▶ _Prompt_:
Keep only the lines from the top of the listing through the one with "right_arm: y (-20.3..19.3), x", and reproduce them unaltered.

____________________

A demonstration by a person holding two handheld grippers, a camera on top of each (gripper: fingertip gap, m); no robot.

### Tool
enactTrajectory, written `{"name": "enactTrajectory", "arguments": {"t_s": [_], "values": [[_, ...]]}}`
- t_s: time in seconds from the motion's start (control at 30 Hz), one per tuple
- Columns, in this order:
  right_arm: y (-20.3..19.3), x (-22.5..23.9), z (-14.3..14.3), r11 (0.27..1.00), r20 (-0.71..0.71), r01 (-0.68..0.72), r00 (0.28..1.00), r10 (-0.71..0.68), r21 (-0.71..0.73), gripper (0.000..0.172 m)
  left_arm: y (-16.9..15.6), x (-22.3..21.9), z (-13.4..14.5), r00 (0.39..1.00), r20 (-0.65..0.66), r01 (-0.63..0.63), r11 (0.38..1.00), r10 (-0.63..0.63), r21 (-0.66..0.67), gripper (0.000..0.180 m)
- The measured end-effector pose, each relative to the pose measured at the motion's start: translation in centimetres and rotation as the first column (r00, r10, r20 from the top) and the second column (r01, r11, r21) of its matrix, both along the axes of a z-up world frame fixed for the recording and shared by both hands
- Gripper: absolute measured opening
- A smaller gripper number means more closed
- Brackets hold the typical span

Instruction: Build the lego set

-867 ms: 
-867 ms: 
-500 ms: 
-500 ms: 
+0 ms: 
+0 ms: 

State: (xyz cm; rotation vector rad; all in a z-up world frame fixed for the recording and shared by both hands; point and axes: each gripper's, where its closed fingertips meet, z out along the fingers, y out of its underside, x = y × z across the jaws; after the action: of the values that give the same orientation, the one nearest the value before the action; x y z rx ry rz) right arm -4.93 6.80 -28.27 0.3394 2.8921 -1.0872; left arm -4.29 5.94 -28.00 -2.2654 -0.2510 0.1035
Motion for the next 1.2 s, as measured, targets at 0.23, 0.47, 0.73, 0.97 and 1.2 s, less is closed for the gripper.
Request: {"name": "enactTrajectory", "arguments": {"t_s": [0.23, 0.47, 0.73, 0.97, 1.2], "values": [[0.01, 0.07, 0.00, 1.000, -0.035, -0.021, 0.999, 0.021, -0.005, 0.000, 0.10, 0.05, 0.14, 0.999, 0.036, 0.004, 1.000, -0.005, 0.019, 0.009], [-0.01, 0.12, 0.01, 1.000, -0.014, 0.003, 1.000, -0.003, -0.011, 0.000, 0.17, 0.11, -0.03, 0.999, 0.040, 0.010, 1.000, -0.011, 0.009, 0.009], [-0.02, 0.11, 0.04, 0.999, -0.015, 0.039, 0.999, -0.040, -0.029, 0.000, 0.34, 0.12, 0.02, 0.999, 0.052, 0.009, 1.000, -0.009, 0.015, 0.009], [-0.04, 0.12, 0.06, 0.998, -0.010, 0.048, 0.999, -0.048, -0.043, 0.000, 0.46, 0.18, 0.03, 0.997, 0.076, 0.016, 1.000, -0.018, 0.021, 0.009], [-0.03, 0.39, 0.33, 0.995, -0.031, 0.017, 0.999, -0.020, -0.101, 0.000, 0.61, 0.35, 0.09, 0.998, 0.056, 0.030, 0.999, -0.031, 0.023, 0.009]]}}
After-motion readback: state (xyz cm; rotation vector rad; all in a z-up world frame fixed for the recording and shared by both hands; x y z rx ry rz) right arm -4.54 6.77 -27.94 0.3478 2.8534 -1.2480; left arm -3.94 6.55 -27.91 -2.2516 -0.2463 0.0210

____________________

▶ _Solution_:
A demonstration by a person holding two handheld grippers, a camera on top of each (gripper: fingertip gap, m); no robot.

### Tool
enactTrajectory, written `{"name": "enactTrajectory", "arguments": {"t_s": [_], "values": [[_, ...]]}}`
- t_s: time in seconds from the motion's start (control at 30 Hz), one per tuple
- Columns, in this order:
  right_arm: y (-20.3..19.3), x (-22.5..23.9), z (-14.3..14.3), r11 (0.27..1.00), r20 (-0.71..0.71), r01 (-0.68..0.72), r00 (0.28..1.00), r10 (-0.71..0.68), r21 (-0.71..0.73), gripper (0.000..0.172 m)

What has been written here completes the answer.